Religious
- Born: 29 March 1935 Salamanca, Spain
- Died: 3 August 2004 (aged 69) Alcázar de San Juan, Ciudad Real, Spain
- Venerated in: Roman Catholic Church

= Mercedes de Jesús Egido =

Mercedes de Jesús Egido y Izquierdo (29 March 1935 - 3 August 2004) was a Spanish Roman Catholic nun of the Order of the Immaculate Conception who undertook a major reform of the Order's way of life. The cause for her beatification is being investigated by the Holy See.

== Biography ==
Born María del Rosario Egido y Izquierdo in Salamanca, she was one of the nine children of Ildefonso Egido y Curto and Carmen Izquierdo y Olazzari, who were both tailors.

At the age of seven, Egido and her sister were enrolled in a boarding school operated by the Daughters of Charity of St. Vincent de Paul. Showing advanced comprehension of her studies, she was promoted several years ahead of her age group. After four years, however, she was required to leave the school as her parents considered moving to Madrid in the hope of finding more work. During this time, she developed a strong desire to become a missionary.

After a lengthy period of reflection, Egido followed her two older sisters into the Order of the Immaculate Conception on 25 October 1953, at the monastery of La Puebla de Montalbán, Toledo, Spain. She was admitted to the novitiate of the monastery on 27 April 1954, at which time she was given the religious name of Mercedes de Jesús.

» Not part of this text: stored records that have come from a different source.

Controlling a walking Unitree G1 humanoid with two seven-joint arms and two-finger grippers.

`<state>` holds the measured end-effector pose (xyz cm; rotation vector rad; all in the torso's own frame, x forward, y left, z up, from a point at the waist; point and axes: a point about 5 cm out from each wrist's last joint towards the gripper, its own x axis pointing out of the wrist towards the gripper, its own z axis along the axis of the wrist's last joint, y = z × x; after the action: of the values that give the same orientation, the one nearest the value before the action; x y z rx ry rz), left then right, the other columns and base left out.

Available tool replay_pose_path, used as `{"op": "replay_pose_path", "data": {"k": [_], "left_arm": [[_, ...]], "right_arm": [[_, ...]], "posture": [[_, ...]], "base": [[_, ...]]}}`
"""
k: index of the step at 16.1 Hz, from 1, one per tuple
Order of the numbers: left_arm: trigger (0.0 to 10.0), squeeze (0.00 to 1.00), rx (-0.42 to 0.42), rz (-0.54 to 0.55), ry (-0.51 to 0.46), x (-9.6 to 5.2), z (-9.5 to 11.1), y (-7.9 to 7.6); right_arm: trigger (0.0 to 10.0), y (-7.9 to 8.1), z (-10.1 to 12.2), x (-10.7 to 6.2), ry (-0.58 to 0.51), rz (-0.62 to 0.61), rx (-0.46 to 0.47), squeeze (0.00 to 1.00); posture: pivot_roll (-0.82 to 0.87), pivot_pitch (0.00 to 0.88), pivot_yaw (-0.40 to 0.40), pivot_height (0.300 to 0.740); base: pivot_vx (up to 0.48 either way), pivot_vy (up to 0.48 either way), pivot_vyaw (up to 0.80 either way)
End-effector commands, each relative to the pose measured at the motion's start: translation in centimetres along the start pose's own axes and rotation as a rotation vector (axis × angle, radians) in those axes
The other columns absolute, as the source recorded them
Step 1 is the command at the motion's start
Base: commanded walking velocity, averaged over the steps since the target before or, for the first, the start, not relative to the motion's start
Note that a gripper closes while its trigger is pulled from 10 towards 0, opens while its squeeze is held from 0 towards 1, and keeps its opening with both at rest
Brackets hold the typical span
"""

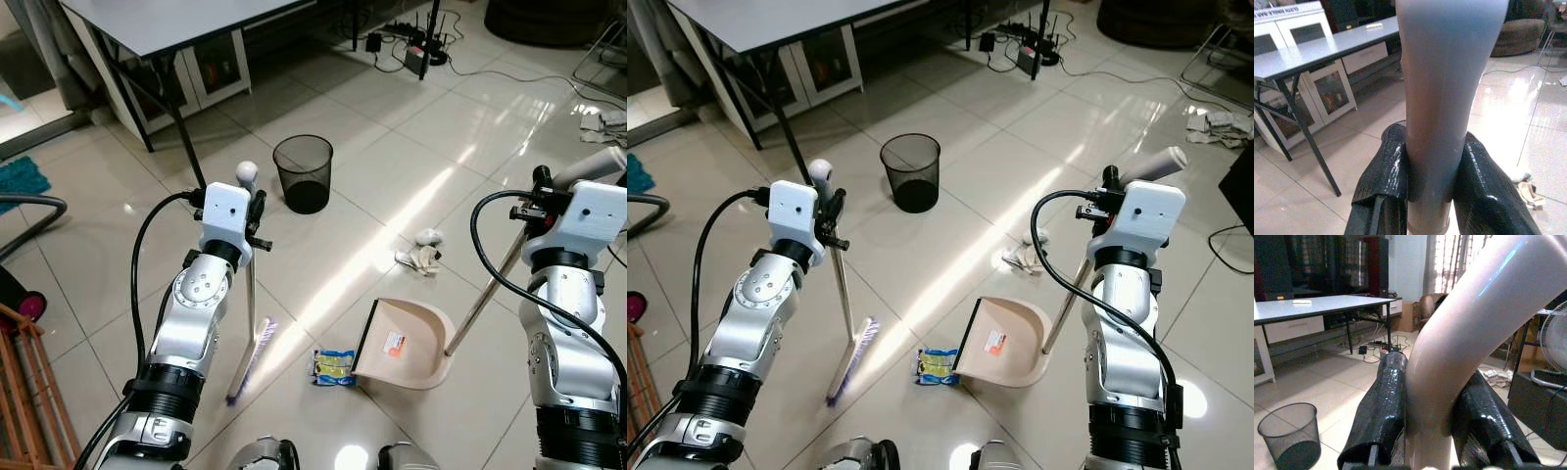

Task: Sweep floor

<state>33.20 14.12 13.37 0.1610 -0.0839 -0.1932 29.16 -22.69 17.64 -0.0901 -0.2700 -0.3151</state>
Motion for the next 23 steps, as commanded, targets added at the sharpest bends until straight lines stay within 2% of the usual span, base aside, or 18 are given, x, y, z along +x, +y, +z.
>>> {"op": "replay_pose_path", "data": {"k": [1, 2, 6, 7, 10, 13, 15, 17, 18, 19, 21, 23], "left_arm": [[10.0, 0.00, 0.001, 0.026, -0.021, 0.3, 0.5, 0.6], [10.0, 0.00, -0.025, 0.056, -0.004, 0.5, 0.1, 0.9], [10.0, 0.00, -0.003, 0.134, -0.009, 1.0, 0.1, 2.0], [10.0, 0.00, 0.002, 0.149, -0.009, 1.2, 0.0, 2.3], [10.0, 0.00, -0.040, 0.216, -0.038, 1.9, 0.2, 3.3], [10.0, 0.00, -0.042, 0.253, -0.063, 1.7, 0.0, 4.1], [10.0, 0.00, -0.002, 0.218, -0.092, 1.8, 0.2, 3.9], [10.0, 0.00, 0.031, 0.176, -0.119, 2.9, 0.8, 3.2], [10.0, 0.00, 0.044, 0.171, -0.119, 3.1, 0.9, 3.0], [10.0, 0.00, 0.014, 0.126, -0.151, 3.3, 1.3, 2.2], [10.0, 0.00, -0.010, 0.101, -0.180, 3.4, 1.7, 1.7], [10.0, 0.00, 0.001, 0.082, -0.184, 3.9, 1.8, 1.2]], "right_arm": [[10.0, 0.2, 1.0, 0.5, -0.056, 0.000, -0.005, 0.00], [10.0, 0.3, 0.9, 0.8, -0.064, 0.010, -0.019, 0.00], [10.0, 0.4, 0.2, 1.5, -0.078, 0.002, -0.063, 0.00], [10.0, 0.7, 0.1, 1.8, -0.094, 0.040, -0.111, 0.00], [10.0, 1.2, -0.8, 2.6, -0.097, 0.097, -0.158, 0.00], [10.0, 1.3, -2.0, 2.4, -0.098, 0.101, -0.166, 0.00], [10.0, 1.4, -2.1, 2.2, -0.111, 0.081, -0.165, 0.00], [10.0, 2.0, -2.3, 3.3, -0.122, 0.071, -0.152, 0.00], [10.0, 2.1, -2.4, 3.5, -0.120, 0.070, -0.151, 0.00], [10.0, 2.7, -2.9, 3.6, -0.107, 0.073, -0.122, 0.00], [10.0, 3.4, -3.0, 3.5, -0.110, 0.091, -0.102, 0.00], [10.0, 5.4, -3.4, 3.4, -0.106, 0.150, -0.097, 0.00]], "posture": [[-0.06, 0.143, 0.067, 0.740], [-0.06, 0.151, 0.065, 0.740], [-0.05, 0.176, 0.055, 0.740], [-0.05, 0.211, 0.036, 0.740], [-0.03, 0.258, -0.001, 0.740], [0.00, 0.290, 0.021, 0.740], [-0.01, 0.303, 0.044, 0.740], [0.02, 0.369, 0.073, 0.740], [0.02, 0.376, 0.071, 0.740], [0.06, 0.345, 0.068, 0.740], [0.07, 0.336, 0.060, 0.740], [0.09, 0.364, 0.059, 0.740]], "base": [[0.000, 0.000, 0.00], [0.000, 0.000, 0.00], [0.000, 0.000, 0.00], [0.000, 0.000, 0.00], [0.000, 0.000, 0.00], [0.000, 0.000, 0.00], [0.000, 0.000, 0.00], [0.000, 0.000, 0.00], [0.000, 0.000, 0.00], [0.000, 0.000, 0.00], [0.000, 0.000, 0.00], [0.000, 0.000, 0.00]]}}
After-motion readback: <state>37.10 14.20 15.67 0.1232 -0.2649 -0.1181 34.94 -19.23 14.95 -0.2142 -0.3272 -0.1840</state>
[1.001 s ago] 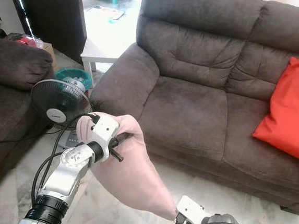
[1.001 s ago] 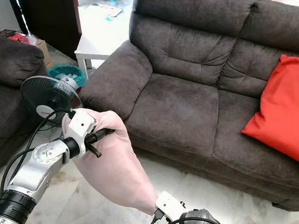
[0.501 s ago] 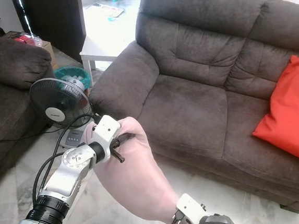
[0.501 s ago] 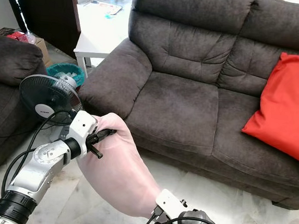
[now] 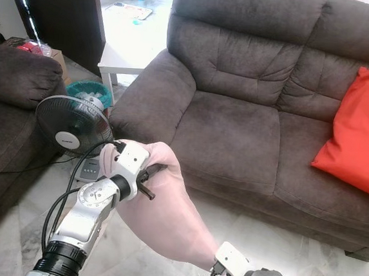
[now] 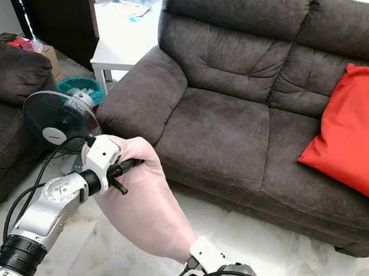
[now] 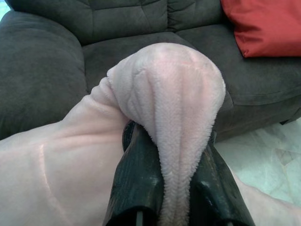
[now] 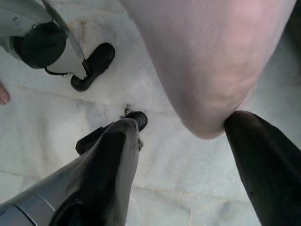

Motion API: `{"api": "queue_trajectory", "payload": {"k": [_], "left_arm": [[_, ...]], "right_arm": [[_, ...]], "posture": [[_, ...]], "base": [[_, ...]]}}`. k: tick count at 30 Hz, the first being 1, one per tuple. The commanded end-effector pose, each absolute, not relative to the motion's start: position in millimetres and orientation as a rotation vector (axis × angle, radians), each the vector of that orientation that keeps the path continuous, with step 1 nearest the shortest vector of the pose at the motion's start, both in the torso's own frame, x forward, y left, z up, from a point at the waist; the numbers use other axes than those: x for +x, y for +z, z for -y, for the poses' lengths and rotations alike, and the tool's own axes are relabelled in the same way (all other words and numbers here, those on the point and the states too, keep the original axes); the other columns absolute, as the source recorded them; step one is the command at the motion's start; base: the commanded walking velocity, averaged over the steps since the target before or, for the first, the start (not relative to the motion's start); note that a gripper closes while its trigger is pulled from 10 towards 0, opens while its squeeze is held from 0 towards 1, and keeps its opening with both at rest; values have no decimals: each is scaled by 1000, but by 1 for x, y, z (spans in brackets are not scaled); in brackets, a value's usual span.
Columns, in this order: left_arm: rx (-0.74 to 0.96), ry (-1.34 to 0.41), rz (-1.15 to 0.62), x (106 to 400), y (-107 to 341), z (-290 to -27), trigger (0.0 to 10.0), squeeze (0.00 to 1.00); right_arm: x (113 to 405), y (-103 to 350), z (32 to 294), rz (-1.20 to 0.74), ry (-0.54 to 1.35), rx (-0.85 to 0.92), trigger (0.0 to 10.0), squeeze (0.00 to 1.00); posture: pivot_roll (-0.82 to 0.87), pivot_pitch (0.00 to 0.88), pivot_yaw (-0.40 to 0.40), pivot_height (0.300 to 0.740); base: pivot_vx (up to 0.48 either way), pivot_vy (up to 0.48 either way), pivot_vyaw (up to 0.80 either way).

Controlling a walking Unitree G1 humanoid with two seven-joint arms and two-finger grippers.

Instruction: Move the pillow to the sofa from floor

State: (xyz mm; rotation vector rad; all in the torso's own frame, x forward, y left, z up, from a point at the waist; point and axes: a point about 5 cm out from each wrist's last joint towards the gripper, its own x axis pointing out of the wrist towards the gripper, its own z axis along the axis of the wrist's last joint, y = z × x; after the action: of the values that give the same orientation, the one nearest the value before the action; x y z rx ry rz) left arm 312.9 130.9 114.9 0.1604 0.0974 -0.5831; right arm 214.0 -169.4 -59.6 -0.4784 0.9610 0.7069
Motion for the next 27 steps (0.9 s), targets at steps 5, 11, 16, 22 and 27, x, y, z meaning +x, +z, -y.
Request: {"api": "queue_trajectory", "payload": {"k": [5, 11, 16, 22, 27], "left_arm": [[156, -618, 21, 316, 143, -121, 10000, 0], [152, -628, 29, 317, 147, -119, 10000, 0], [147, -617, 59, 321, 152, -118, 10000, 0], [139, -598, 85, 324, 159, -118, 10000, 0], [138, -582, 95, 326, 161, -119, 10000, 0]], "right_arm": [[220, -57, 182, -950, 601, -470, 10000, 0], [232, -49, 186, -902, 513, -427, 10000, 0], [235, -46, 182, -898, 541, -368, 10000, 0], [234, -46, 177, -898, 594, -362, 0, 0], [232, -48, 174, -906, 624, -350, 0, 0]], "posture": [[128, 64, -70, 740], [129, 61, -70, 740], [129, 53, -69, 740], [132, 50, -69, 740], [134, 51, -71, 740]], "base": [[0, 0, 0], [0, 0, 0], [0, 0, 0], [0, 0, 0], [0, 0, 0]]}}
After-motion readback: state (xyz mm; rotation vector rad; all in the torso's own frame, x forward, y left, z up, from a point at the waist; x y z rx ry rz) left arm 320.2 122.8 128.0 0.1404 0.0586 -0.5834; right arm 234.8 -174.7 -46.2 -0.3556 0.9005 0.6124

She took her temporary vows of consecrated life on 12 May 1955, and her solemn vows on 16 May 1958. On 20 January 1964 she was moved to Alcázar de San Juan, Ciudad Real, by the Federation of the Order.

Influenced by the Second Vatican Council's 1965 Decree on the Adaptation and Renewal of Religious Life, Egido followed Beatrice of Silva, the Portuguese foundress of the Order of the Immaculate Conception, and on 8 September 1996 became a reformer of the Order after she received the Decree of Approval of the amendments of the General Constitutions of the Order from the Holy See.

Egido died on 3 August 2004 in the Monastery of Alcázar de San Juan. The Requiem Mass was presided over by 19 priests including the emeritus Bishop Don Rafael Torija.

==Veneration==
On 26 January 2011 the Holy See accepted her cause for beatification for investigation.